To the best of our knowledge, no deep learning-based age assessment using chest CT volumes of the clavicles has been reported yet. However, several pioneering studies leverage other imaging modalities to predict age based on different skeleton areas. Auf der Mauer et al. [14] analyzed 185 coronal and 404 sagittal 3D knee MRI volumes of Caucasian male subjects between the age of 13.0 and 21.8 years and middle to high socio-economic status. Using a combination of a deep learning model and a classical decision tree-based machine learning algorithm, they could improve the MAE from 1.63 (SD = 0.99) years achieved by a naive baseline model, which always predicts the mean age of the training set, to 0.69 (SD = 0.49) years. Vila-Blanco et al. [13] studied 2,289 2D dental panoramic radiograph images of Spanish Caucasian subjects in the age range of 4.5 to 89.2 years. Their deep learning model achieved an MAE of ~ 2.5 years for the subgroup of 798 subjects between the ages of 15.0 and 30.0 years. In the 2017 RSNA Pediatric Bone Age Machine Learning Challenge [25], participants trained deep learning models to predict expert-assigned bone age.

Limitations

This study has limitations. First, the complex relationship between skeletal development and chronological age poses an insurmountable natural accuracy barrier [26] for age assessment and depends on a variety of factors ranging from genetic predisposition to socio-economic status [27]. Second, the data used to train, validate, and test the deep learning model was collected retrospectively and acquired during the clinical routine for all purposes.
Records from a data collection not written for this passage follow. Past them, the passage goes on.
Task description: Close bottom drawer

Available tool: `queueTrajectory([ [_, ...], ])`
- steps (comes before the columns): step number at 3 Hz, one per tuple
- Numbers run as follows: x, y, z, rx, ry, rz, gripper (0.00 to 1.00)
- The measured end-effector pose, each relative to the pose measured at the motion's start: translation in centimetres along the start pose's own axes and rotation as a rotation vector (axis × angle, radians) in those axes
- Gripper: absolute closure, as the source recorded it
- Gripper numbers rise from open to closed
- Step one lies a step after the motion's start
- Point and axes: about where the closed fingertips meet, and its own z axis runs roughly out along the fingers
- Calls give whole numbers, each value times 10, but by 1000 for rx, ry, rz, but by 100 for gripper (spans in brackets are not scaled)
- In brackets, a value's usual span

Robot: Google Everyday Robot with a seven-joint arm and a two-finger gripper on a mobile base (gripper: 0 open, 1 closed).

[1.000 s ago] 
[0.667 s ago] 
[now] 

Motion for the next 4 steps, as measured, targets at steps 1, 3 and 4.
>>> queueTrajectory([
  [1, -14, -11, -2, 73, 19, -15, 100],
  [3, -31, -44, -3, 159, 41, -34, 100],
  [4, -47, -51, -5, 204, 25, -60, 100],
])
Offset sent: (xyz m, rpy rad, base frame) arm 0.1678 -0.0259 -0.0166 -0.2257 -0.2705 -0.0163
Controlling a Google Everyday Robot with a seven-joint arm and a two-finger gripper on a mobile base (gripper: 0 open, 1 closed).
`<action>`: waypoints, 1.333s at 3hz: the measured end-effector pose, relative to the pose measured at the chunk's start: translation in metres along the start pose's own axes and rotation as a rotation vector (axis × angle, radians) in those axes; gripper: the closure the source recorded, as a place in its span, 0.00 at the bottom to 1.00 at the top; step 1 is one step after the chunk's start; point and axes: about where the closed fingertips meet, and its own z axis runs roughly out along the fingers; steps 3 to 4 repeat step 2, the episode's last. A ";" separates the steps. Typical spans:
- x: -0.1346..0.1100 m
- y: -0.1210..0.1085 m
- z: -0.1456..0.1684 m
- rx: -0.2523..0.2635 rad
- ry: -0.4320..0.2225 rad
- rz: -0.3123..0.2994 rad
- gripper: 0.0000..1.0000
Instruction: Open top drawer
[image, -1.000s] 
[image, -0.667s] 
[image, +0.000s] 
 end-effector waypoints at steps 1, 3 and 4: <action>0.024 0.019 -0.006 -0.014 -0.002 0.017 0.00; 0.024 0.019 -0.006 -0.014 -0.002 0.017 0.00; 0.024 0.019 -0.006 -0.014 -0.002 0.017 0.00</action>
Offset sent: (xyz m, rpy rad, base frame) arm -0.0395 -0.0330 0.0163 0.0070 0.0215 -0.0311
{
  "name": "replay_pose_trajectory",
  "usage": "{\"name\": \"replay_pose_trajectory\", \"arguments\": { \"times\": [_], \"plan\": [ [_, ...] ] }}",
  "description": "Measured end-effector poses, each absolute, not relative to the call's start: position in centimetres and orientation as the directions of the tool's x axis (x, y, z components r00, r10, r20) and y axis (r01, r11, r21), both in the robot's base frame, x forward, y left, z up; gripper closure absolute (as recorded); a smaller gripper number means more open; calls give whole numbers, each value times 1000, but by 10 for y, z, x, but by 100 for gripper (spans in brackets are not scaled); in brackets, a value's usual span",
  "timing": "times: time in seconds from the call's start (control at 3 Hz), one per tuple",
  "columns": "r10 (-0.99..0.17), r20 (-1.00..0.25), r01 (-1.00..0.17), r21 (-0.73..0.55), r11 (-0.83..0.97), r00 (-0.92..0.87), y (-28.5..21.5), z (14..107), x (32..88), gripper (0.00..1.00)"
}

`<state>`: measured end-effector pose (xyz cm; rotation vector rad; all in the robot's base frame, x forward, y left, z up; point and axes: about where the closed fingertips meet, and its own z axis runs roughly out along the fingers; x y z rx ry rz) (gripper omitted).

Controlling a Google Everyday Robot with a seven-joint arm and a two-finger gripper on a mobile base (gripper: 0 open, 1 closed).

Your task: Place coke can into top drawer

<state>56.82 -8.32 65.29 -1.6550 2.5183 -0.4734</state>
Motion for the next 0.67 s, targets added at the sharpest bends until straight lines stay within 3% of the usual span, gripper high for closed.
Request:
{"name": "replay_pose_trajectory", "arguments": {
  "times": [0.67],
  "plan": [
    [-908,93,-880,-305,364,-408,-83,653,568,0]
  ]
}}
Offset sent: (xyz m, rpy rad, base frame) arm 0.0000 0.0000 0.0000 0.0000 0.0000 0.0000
Therefore, it was inhomogeneous, acquired with different scanners using different protocols, and includes samples that would have been ruled out for radiological age estimation by experts based on the health condition of the individual. Third, all CT scans in our dataset were acquired at the same hospital, which likely introduced a bias that prevents the data from being representative of the global population. Fourth, the training dataset included multiple CT scans per individual (4400 CT scans vs. 1935 individuals), while only one unique scan per individual was used in the validation and test dataset (300 CT scans and 300 individuals, respectively). Additionally, the dataset included only CT scans for which the automated localization of the medial clavicular epiphyseal cartilages returned a positive detection. Finally, the human reader estimate is based on the statistics reported by Kellinghaus et al. [7, 8], but other studies applying the same method exist, e.g. from Wittschieber et al. [9].

Ethics disclaimer

We do not endorse the actual or exploratory application of the approach presented in this study for radiological age assessment. Instead, we suggest further research into deep learning approaches for radiological age assessment under controlled settings, following the promising results in this and similar studies. Specifically, we recommend transferring the presented approach from CT to magnetic resonance imagining (MRI) data to avoid exposing individuals to potentially harmful ionizing radiation. The MRI dataset should be extensive and inclusive to ensure its representation of all individuals. The research should also focus on reducing deep learning prediction variance and extreme errors.

Conclusion

In summary, our study demonstrates a deep learning approach for radiological age assessment using CT volumes that highlight the medial clavicular epiphyseal cartilages. Deep learning surpassed the human reader performance estimate in terms of mean accuracy (MAE = 1.65 vs. 1.84 years). Errors could partially be attributed to physiological abnormalities. Also, high errors may be avoided by abstaining from predictions with high uncertainty. Looking ahead, deep learning offers an accurate, objective, and scalable solution that eliminates intra- and inter-reader variability and could be further improved with larger and standardized datasets.